Research needed to understand prevalence of dyscalculia

Dyscalculia: News from the web:

Dr Lindiwe Mokotjo, head of the faculty of education at the Independent Institute of Education, said there is limited research on dyscalculia in South Africa. Pupils often find maths challenging primarily due to preconceived notions about the subject. These negative perceptions often inform their overall attitude towards mathematics, thereby creating a barrier to effective learning.

Furthermore, I have observed a direct correlation between students’ failure rates and the existence of an information gap which hinders their understanding of mathematical concepts taught in the classroom.

“These, as well as other factors, could induce mathematics anxiety and developmental dyscalculia,” she said.

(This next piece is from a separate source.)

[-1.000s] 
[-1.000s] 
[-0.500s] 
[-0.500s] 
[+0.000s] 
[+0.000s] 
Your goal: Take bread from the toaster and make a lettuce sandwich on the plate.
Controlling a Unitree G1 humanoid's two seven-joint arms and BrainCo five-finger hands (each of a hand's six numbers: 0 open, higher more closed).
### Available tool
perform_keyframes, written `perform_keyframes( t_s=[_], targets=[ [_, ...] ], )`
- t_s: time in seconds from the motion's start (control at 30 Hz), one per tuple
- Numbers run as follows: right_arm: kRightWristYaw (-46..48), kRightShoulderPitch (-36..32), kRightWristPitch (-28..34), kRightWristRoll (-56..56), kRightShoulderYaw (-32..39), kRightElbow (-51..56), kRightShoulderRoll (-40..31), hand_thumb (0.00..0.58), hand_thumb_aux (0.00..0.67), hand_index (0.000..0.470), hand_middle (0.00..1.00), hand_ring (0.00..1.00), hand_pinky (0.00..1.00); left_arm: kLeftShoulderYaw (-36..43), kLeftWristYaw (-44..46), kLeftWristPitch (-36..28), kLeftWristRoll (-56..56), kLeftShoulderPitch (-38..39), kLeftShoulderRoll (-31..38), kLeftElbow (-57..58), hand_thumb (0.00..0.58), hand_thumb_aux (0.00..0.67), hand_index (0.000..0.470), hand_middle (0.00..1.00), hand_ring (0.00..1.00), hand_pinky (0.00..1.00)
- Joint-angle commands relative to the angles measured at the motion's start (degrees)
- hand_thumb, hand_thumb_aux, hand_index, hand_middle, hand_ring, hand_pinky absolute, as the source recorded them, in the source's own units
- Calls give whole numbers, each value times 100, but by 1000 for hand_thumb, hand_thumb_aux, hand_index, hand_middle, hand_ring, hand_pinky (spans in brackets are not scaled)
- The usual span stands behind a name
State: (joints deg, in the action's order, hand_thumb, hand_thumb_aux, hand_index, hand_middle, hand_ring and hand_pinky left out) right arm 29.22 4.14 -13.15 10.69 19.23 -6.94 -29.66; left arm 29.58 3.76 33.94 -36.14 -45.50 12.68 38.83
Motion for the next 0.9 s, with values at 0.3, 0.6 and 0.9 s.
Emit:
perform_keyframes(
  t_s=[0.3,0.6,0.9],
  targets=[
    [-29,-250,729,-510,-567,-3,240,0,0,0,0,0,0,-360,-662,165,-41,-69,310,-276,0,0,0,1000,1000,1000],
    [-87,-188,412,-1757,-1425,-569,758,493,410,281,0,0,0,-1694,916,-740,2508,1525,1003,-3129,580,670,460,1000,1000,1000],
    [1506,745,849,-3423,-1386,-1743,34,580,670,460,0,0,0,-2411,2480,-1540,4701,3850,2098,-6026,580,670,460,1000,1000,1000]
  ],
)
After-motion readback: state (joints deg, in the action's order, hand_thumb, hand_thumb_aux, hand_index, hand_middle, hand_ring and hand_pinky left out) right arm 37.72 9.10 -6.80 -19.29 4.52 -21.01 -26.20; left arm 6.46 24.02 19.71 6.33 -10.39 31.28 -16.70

Quoting a study conducted in the UK and published in 2021 titled Counting on the recovery: The role for numeracy skills in levelling up’the UK, Mokotjo said individuals with poor numeracy were disadvantaged by lower income levels, increased likelihood of illness and legal prosecution, and a greater need for educational intervention.

“The study estimated that the economic impact of low numeracy skills in the UK amounted to over £48-billion [R1.1-trillion],” she said.

Mokotjo said more research is needed to better understand the prevalence of dyscalculia and to develop strategies for identifying and supporting individuals with the condition.